Auf der Fläche, die die Deutsche Bahn angemietet hatte, stand bis vor zwei Jahren der „Museumszug Stephensonstraße“. Seitdem der Mitropa-Wagen ans DB-Museum nach Koblenz zurückging, liegt die Grünfläche bis auf den nördlichen Abschnitt brach, wo temporär die Container der Grundschule Europaviertel stehen. Der Rest des Grundstücks an der Ecke zur Idsteiner Straße soll nach dem Willen des Ortsbeirats möglichst zeitnah in eine Parkanlage umgewandelt werden.

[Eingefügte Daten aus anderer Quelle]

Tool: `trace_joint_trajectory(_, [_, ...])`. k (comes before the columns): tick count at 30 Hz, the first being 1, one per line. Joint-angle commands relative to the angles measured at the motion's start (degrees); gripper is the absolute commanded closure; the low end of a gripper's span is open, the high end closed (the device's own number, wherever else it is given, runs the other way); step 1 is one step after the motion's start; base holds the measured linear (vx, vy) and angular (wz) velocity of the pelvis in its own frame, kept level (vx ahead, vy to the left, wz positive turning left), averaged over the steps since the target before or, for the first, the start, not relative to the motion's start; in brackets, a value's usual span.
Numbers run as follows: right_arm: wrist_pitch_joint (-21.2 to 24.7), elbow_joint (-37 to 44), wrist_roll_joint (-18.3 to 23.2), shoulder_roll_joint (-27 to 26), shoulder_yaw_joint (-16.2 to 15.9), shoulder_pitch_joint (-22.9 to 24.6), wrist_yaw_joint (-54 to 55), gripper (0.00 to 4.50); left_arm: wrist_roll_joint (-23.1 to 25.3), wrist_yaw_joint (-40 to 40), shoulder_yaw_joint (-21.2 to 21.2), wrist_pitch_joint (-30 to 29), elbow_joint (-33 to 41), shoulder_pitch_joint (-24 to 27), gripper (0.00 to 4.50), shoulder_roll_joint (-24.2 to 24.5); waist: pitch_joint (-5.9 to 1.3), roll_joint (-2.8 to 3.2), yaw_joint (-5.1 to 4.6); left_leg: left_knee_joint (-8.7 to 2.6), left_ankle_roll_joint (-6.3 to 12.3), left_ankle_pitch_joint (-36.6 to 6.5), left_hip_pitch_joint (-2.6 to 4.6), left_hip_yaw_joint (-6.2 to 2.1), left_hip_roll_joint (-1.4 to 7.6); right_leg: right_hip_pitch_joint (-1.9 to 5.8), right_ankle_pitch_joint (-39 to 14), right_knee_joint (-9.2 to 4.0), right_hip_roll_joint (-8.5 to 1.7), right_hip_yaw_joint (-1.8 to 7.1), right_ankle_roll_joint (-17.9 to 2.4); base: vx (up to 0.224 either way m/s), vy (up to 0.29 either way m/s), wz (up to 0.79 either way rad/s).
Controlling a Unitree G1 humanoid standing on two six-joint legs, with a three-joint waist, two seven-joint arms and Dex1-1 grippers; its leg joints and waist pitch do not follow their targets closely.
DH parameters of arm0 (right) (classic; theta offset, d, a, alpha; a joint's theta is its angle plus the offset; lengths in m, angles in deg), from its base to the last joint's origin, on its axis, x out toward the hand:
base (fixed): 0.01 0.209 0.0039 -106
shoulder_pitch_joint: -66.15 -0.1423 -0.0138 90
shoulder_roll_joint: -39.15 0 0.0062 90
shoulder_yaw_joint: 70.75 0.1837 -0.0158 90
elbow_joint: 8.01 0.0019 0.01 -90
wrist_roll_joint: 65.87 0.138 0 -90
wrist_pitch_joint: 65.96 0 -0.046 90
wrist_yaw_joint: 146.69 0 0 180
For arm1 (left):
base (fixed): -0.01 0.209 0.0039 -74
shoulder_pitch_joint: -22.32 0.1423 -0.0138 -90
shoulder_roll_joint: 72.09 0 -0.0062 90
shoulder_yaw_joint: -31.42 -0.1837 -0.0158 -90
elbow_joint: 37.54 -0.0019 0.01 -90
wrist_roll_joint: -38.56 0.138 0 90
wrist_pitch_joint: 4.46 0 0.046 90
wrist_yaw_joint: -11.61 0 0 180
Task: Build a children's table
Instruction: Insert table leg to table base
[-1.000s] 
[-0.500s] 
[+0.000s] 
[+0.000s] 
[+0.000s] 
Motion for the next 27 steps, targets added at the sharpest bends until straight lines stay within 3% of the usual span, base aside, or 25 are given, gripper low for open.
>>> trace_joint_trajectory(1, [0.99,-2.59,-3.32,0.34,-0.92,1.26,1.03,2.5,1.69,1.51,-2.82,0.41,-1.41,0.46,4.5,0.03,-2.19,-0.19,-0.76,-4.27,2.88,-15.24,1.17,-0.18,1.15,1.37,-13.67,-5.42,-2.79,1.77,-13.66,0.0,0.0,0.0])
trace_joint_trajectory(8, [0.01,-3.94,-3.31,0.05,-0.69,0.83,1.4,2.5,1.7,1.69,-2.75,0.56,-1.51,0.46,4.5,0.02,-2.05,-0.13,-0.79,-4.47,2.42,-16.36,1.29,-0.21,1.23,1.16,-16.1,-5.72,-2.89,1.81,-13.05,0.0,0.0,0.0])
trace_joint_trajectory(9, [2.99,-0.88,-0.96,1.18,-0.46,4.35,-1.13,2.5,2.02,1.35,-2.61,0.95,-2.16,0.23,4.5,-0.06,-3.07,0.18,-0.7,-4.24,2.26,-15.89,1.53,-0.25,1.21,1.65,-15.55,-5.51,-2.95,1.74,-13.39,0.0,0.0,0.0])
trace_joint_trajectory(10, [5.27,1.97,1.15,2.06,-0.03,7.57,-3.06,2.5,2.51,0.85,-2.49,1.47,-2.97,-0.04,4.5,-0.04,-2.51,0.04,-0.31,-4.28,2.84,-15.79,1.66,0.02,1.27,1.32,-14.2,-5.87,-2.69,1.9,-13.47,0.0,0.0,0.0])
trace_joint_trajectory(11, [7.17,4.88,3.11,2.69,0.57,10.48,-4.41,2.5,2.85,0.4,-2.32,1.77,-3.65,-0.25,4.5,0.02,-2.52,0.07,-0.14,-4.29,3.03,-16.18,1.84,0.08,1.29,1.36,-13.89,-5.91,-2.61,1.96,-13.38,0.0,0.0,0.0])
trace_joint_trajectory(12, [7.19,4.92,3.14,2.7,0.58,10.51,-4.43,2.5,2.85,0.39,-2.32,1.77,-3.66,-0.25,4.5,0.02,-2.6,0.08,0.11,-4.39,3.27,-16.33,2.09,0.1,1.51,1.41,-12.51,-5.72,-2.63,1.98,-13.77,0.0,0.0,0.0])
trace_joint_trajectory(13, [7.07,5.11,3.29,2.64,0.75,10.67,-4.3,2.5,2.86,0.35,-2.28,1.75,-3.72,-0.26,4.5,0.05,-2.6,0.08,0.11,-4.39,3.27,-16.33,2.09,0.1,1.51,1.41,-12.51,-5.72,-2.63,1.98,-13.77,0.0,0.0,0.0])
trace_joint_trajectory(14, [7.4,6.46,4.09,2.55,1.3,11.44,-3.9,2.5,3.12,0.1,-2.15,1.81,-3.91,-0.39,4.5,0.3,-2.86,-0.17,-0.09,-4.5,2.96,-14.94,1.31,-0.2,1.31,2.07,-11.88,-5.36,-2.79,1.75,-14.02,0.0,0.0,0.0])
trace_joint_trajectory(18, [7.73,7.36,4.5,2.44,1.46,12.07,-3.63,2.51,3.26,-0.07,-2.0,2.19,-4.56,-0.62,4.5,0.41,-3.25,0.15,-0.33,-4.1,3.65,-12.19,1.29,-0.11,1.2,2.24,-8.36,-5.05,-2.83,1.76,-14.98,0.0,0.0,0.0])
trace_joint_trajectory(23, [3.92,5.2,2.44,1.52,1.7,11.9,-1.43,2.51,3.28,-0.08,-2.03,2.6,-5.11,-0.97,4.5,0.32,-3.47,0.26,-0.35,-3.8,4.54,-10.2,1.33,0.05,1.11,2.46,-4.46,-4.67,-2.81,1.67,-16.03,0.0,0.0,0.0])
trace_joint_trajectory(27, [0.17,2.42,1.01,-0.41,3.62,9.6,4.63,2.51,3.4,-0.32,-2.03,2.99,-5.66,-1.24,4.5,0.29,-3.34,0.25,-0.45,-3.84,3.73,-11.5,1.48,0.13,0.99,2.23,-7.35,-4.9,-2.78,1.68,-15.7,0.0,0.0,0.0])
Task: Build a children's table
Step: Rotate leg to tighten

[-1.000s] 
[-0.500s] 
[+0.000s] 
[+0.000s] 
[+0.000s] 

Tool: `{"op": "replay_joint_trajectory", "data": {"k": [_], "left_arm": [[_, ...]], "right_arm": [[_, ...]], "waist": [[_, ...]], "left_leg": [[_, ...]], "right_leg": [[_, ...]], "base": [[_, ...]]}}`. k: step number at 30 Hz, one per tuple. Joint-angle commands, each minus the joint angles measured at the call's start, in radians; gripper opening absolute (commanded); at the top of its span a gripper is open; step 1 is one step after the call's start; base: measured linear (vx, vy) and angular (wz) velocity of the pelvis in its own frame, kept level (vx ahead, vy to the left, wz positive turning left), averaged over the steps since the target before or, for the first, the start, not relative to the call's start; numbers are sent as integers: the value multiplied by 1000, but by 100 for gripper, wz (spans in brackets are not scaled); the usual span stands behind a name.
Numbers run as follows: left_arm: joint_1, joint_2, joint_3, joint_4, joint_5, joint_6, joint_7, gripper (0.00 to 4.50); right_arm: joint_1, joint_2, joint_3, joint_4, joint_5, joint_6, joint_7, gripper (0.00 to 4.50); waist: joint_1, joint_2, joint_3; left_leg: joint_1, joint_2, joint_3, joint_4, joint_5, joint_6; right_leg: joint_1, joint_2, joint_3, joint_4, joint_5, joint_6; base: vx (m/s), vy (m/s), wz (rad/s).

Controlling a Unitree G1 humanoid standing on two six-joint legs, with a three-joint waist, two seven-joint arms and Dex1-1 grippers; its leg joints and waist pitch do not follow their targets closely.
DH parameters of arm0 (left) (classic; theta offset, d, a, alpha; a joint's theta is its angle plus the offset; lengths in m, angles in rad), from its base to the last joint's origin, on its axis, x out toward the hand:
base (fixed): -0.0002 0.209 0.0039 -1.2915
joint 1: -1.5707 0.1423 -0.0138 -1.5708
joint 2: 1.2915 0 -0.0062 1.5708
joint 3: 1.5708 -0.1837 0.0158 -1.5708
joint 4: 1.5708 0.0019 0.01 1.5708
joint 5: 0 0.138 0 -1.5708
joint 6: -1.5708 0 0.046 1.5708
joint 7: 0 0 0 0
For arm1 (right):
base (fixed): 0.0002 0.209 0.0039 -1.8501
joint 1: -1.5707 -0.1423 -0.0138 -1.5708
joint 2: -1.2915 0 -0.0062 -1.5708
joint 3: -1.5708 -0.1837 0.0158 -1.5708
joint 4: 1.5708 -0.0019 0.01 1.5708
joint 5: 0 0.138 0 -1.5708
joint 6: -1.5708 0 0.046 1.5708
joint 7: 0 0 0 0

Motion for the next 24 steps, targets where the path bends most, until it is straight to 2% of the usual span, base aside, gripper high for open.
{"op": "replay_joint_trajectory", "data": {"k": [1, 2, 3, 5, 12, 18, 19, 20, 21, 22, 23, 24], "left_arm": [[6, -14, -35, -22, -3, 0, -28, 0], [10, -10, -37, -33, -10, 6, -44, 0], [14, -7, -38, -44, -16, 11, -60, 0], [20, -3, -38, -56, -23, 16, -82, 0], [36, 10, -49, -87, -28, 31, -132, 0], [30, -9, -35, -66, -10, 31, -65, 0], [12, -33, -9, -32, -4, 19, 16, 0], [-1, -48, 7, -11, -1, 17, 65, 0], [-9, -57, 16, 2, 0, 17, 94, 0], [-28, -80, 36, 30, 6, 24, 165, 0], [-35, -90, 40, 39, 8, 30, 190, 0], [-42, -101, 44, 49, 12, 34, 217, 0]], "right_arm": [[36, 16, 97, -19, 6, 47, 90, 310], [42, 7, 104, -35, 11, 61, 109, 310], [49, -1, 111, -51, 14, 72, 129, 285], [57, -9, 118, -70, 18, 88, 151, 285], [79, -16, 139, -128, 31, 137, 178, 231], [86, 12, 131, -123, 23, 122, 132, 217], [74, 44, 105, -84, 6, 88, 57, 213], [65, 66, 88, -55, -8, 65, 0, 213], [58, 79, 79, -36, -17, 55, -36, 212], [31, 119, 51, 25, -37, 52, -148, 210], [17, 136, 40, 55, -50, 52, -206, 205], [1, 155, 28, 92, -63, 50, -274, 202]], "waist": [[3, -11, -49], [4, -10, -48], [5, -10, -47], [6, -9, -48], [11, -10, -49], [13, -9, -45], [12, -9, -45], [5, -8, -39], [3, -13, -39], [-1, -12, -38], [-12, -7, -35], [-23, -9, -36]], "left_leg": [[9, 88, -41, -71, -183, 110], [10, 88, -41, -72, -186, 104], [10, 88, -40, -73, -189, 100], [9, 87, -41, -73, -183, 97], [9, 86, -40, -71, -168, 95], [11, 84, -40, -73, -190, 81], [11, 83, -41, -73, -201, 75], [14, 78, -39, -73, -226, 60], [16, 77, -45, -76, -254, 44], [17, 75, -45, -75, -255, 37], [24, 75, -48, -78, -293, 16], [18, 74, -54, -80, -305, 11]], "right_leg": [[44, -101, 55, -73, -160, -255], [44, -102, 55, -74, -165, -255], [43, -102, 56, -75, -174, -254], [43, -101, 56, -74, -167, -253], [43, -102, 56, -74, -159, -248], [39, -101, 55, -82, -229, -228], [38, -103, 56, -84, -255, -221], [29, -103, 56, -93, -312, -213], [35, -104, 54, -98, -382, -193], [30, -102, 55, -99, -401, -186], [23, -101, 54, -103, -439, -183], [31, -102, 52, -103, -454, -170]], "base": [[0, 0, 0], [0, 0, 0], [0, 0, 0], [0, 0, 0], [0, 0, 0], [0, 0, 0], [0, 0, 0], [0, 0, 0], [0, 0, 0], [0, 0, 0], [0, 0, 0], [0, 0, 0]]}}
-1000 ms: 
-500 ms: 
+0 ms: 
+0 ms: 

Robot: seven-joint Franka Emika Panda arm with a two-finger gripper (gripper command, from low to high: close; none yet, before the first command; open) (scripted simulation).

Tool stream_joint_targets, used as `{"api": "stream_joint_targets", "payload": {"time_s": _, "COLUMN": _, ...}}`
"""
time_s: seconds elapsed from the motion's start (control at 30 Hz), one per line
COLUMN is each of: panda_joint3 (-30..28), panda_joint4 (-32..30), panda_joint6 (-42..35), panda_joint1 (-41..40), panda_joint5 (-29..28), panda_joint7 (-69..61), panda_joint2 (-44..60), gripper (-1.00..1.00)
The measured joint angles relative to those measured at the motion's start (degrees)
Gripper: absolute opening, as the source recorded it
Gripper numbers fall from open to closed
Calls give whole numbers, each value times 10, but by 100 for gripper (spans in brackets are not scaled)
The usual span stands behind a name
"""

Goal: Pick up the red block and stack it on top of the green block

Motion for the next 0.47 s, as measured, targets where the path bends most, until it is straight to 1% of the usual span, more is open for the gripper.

Das sehe der Bebauungsplan vor, erläutert Antragsteller Alexander Mirsch. Der Eigentümer unterliege der Pflicht, die Fläche entsprechend herzurichten, dass sie der Verschönerung und Erholung dienen könne. Dabei müssten Klimaschutzaspekte berücksichtigt werden. Dementsprechend soll das Grundstück intensiv mit Bäumen, Sträuchern und Pflanzen begrünt werden, und so sommerliche Temperaturen im Umfeld senken und Vögeln und Insekten einen Lebensraum bieten. Dabei sollen die Pflanzen möglichst widerstandsfähig gegen Folgen des Klimawandels sein und CO2 sowie Regen speichern.

Schilder zum Klimaschutz

Damit sich der Niederschlag sammeln kann, soll zudem eine Retentionsfläche angelegt werden. Entlang der Stephenson- und Idsteiner Straße sowie auf dem Pfad, der das Areal quert, sollen nach dem Willen des Ortsbeirats Bänke aufgestellt werden. Schilder sollen auf die ökologische Nutzen der Fläche für die Nachbarschaft und den Klimaschutz hinweisen.

Wie schnell der Wunsch des Ortsbeirats umgesetzt werden kann, ist fraglich. Die Containerschule sei befristet bis November 2024, sagt Beate Huf vom Planungsdezernat. Sie soll an der Stephensonstraße bleiben, bis der fünfzügige Neubau an der Ecke Maastrichter Ring / Pariser Straße fertiggestellt sein wird. Spatenstich für die Grundschule war im November 2021. Damals hieß es, in drei Jahren könne der Bau fertig gestellt werden. Das Areal wird jedoch auch für eine städtische Kita benötigt, teilt Huf mit. „Derzeit ist für die Stephensonstraße 2 ebenfalls ein Bauantrag zur Genehmigung einer temporäre Errichtung eines Gebäudes zur Unterbringung einer Kindertagesstätte in Bearbeitung.“

Geplant sei, dass die Kita, die derzeit in der Krifteler Straße ihren Sitz hat, im kommenden Sommer an die Stephensonstraße zieht, sagt Gabriele Bischoff, Leiterin des Trägers Kita Frankfurt. Das alte Gebäude sei „durch“ und werde abgerissen. Auch, um Platz für den geplanten Bildungscampus Gallus zu schaffen, wo auch ein neues Kinderzentrun vorgesehen ist. Erst wenn dieses fertiggestellt wird, werde man die Fläche an der ehemaligen Bahnzentrale räumen können, sagt Bischoff

Sobald das Grundstück, das dem Immobilienentwickler Aurelis Real Estate Aurelis gehört, frei ist, soll es gemäß Bebauungsplan-Festsetzung wieder in eine „Private Grünfläche / Parkanlage“ umgewandelt werde, so Huf.